For years I’ve argued for pure Epicurean hedonism as the only real excuse for reading, and now I’m happy to have that view verified by the British critic and misanthrope Rick Gekoski, who, in the Guardian, concludes that reading is, at best, “an uncertain basis for the building of character.”
Instead, “reading needs to be justified not in terms of some notional moral benefit but – that more dangerous and enticing category – pleasure.” Bravo, friend. But the rationale for reading is not really the focus of this deliciously perverse essay — it’s the moral hazard attendant to the writing life.

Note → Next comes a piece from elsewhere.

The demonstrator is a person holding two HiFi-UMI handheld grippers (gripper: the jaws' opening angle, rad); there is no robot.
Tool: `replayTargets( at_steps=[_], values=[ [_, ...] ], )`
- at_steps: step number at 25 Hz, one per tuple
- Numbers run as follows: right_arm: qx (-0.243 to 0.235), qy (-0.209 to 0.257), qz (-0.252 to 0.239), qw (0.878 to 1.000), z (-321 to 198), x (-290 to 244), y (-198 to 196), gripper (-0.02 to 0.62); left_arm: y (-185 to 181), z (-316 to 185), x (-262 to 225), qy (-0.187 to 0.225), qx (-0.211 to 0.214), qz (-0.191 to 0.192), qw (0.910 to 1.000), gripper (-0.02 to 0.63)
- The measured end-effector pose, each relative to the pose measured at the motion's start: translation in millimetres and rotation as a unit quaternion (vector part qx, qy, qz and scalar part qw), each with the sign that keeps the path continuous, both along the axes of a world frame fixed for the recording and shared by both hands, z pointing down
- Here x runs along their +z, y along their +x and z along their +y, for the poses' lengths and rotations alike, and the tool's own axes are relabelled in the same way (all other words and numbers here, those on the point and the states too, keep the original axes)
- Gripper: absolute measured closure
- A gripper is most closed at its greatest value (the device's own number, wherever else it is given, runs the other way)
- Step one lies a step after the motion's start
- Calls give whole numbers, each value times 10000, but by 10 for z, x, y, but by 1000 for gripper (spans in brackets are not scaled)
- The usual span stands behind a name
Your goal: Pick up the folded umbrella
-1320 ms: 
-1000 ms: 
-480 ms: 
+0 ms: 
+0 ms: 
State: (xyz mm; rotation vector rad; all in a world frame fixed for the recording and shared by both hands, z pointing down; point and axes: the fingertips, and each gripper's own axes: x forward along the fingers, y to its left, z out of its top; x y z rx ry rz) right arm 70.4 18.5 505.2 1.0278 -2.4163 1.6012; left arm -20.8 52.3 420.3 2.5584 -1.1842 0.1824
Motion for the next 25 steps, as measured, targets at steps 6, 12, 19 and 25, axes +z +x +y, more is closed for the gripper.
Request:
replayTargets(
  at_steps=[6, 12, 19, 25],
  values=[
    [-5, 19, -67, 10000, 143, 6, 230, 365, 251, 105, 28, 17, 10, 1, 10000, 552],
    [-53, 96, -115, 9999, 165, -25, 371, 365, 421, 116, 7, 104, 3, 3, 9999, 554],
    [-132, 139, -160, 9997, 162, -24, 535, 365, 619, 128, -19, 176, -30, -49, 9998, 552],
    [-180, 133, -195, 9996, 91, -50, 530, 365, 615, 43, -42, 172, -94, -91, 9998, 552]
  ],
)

“I am less ambivalent about writing. My writing, anyway. It has become increasingly clear to me over these last 10 years, in which I have written more regularly than before, that the more I write the worse I become. More self-absorbed, less sensitive to the needs of others, less flexible, more determined to say what I have to say, when I want and how I want, if I could only be left alone to figure it out.”
To that I say we can only be grateful for Gekoski’s soldierly sacrifice, at least those of us who delight in a well-turned phrase and a full-bodied essay of eloquent grouchiness. If you want a treat, give his piece a look-see.
Finally, another unmitigated treat: Toure’s essay on tennis literature in the current New York Times Book Review, cast in the form of ESPN-like coverage of a fanciful conceit known as “The Intertemporal Tennis Writers Classic,” a tournament pitting such titans as John McPhee against Nabokov, and Martin Amis against David Foster Wallace.
A novelist, essayist and social critic, Toure manages to carry this clever and inventive notion through to the end without a fault or a service break. With sly modesty, he has his own tennis story, a profile of Jennifer Capriati, elminated in the early round. “Touré writes passionately and knows tennis,” says the, ahem, color commentator, “but some whispered that he might have gotten into the tournament only because of affirmative action.”
Smart, funny, deep, Toure also knows literature: “John, ‘Lolita’ is considered by some to be the greatest novel of the last century. Midway through the story, as Humbert Humbert and Dolores Haze are traveling across America, they stop to play tennis on courts by a motel. What emerges is some of the most delectable writing ever about the sport. Let’s go to the videotape…”
I have almost zero interest in tennis, but I do love smart writing, regardless of the subject. I read this piece with mounting pleasure,finding as I reached the end that I was smiling with pleasure and admiration.